We reject defendant's further contention that, because she was questioned without Miranda warnings by a Department of Labor Investigator, the court erred in refusing to suppress the statement that she made to him. Even were we to assume that the Investigator was acting as an agent of the police (cf. generally People v. Rodriguez , 135 A.D.3d 1181, 1184-1185, 23 N.Y.S.3d 692 [3d Dept. 2016], lv denied 28 N.Y.3d 936, 40 N.Y.S.3d 364, 63 N.E.3d 84 [2016] ), it is well settled that "the safeguards required by Miranda are not triggered unless a suspect is subject to custodial interrogation ... [and t]he standard for assessing a suspect's custodial status is whether a reasonable person innocent of any wrongdoing would have believed that he or she was not free to leave" ( People v. Paulman , 5 N.Y.3d 122, 129, 800 N.Y.S.2d 96, 833 N.E.2d 239 [2005] [internal quotation marks omitted]; see People v. Yukl , 25 N.Y.2d 585, 589, 307 N.Y.S.2d 857, 256 N.E.2d 172 [1969], cert denied 400 U.S. 851, 91 S.Ct. 78, 27 L.Ed.2d 89 [1970] ; People v. Figueroa , 156 A.D.3d 1348, 1348, 68 N.Y.S.3d 290 [4th Dept. 2017], lv denied 31 N.Y.3d 1013, 78 N.Y.S.3d 283, 102 N.E.3d 1064 [2018] ). Here, we conclude that defendant was not in custody at the time she spoke to the Investigator, and thus Miranda warnings were not required (see People v. Rodriguez , 111 A.D.3d 1333, 1333-1334, 974 N.Y.S.2d 827 [4th Dept. 2013], lv denied 22 N.Y.3d 1158, 984 N.Y.S.2d 642, 7 N.E.3d 1130 [2014] ; People v. Murphy , 43 A.D.3d 1276, 1277, 842 N.Y.S.2d 839 [4th Dept. 2007], lv denied 9 N.Y.3d 1008, 850 N.Y.S.2d 396, 880 N.E.2d 882 [2007] ).

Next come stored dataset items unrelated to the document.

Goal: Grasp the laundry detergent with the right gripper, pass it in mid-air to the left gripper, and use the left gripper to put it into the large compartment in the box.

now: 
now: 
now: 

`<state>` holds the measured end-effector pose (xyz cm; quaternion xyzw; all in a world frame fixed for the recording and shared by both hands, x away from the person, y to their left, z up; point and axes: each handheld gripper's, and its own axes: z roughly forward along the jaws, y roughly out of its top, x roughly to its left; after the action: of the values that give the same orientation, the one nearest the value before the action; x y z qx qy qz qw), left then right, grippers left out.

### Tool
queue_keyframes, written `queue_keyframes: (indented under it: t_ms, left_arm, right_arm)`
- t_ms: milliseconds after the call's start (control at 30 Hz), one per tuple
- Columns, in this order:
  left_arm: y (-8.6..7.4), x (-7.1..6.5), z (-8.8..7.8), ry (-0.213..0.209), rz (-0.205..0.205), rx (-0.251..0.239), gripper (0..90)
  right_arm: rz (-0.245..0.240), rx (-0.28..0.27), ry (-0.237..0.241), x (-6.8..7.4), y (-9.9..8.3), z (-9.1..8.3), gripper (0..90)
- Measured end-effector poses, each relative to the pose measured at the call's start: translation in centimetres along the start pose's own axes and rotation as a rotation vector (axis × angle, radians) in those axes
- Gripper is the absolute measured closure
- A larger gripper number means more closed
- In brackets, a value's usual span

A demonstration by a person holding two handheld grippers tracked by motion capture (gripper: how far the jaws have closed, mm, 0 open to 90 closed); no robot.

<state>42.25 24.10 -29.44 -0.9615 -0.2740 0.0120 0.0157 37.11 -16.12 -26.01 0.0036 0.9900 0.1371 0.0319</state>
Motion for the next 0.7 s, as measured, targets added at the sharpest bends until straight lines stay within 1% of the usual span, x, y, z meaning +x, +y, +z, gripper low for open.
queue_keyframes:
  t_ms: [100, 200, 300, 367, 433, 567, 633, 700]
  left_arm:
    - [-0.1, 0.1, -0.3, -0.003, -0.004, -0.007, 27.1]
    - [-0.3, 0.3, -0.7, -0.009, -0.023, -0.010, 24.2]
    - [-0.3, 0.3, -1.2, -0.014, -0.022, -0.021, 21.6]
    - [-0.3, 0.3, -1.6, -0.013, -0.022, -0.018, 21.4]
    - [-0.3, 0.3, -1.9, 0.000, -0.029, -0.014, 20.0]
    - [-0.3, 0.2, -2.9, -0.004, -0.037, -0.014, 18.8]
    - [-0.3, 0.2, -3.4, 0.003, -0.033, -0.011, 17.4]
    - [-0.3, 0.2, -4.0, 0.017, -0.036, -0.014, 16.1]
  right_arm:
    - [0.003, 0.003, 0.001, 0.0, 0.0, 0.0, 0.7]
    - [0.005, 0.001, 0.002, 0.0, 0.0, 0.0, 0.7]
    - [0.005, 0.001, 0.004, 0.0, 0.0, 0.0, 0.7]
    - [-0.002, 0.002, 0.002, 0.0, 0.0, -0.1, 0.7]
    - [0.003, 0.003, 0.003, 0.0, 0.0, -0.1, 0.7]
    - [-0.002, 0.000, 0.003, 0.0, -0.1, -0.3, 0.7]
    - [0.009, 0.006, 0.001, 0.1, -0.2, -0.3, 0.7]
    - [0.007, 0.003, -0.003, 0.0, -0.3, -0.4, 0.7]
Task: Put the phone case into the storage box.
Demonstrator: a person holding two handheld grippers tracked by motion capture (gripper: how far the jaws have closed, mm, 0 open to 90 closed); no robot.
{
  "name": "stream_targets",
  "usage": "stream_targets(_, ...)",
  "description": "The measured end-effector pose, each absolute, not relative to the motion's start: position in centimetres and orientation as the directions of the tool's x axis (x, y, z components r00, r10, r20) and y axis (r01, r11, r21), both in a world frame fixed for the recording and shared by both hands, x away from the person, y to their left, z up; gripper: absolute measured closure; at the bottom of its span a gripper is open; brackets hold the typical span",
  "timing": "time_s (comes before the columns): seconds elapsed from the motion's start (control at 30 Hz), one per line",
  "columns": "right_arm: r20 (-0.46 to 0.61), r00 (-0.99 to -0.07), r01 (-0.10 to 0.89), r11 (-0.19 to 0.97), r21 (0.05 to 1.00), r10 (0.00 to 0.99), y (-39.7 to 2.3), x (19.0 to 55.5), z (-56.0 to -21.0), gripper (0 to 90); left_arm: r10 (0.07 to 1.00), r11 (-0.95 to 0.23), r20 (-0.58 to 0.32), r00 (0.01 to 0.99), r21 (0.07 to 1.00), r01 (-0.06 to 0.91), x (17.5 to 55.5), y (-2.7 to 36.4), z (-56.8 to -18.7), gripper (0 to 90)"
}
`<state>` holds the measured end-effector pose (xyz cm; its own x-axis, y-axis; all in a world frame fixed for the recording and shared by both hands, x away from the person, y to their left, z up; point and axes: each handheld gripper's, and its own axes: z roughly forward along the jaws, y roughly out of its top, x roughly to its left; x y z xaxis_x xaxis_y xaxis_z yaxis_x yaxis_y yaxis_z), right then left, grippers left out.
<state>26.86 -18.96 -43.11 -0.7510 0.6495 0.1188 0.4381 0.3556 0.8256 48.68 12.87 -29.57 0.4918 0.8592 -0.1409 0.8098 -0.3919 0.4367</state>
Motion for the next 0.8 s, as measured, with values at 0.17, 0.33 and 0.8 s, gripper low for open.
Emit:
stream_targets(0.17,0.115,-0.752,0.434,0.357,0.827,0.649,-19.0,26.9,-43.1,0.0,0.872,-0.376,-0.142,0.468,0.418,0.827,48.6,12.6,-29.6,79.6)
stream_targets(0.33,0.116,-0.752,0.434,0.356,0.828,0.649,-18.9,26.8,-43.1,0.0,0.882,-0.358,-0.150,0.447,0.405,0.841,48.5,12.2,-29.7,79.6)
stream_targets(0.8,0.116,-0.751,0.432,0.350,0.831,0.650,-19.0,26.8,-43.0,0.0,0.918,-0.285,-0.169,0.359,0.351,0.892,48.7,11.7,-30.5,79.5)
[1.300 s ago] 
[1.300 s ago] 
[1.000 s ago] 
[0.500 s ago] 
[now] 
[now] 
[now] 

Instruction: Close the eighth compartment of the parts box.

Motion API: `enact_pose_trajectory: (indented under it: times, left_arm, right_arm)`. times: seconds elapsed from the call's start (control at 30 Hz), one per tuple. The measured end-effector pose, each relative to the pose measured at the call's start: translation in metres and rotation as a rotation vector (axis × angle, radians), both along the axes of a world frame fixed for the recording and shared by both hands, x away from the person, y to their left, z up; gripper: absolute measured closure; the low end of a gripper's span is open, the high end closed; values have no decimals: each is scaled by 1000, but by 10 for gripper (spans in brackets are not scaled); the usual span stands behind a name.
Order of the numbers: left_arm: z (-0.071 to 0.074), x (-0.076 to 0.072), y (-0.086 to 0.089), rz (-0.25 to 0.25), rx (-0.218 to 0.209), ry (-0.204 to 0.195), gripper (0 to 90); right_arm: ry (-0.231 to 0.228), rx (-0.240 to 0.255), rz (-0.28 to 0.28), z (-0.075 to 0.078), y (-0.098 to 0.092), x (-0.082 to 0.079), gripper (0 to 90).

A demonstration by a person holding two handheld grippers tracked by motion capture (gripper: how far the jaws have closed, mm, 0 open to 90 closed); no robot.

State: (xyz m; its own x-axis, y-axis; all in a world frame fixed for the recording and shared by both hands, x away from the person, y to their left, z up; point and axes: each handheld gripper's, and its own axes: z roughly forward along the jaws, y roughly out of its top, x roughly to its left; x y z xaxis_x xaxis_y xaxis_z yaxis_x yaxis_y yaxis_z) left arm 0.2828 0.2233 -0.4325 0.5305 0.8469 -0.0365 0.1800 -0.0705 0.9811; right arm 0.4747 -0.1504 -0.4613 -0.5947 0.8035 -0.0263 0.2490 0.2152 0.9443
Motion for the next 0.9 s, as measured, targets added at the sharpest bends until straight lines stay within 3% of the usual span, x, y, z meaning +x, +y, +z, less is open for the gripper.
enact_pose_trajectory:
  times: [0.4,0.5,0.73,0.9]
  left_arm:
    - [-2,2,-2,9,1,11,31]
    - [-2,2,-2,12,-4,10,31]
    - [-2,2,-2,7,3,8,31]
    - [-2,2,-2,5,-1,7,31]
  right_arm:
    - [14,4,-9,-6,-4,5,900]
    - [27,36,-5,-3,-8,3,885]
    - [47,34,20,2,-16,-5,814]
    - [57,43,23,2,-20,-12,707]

Contrary to defendant's contention, after viewing the evidence in light of the elements of the crimes as charged to the jury (see People v. Danielson , 9 N.Y.3d 342, 349, 849 N.Y.S.2d 480, 880 N.E.2d 1 [2007] ), we conclude that the verdict is not against the weight of the evidence ...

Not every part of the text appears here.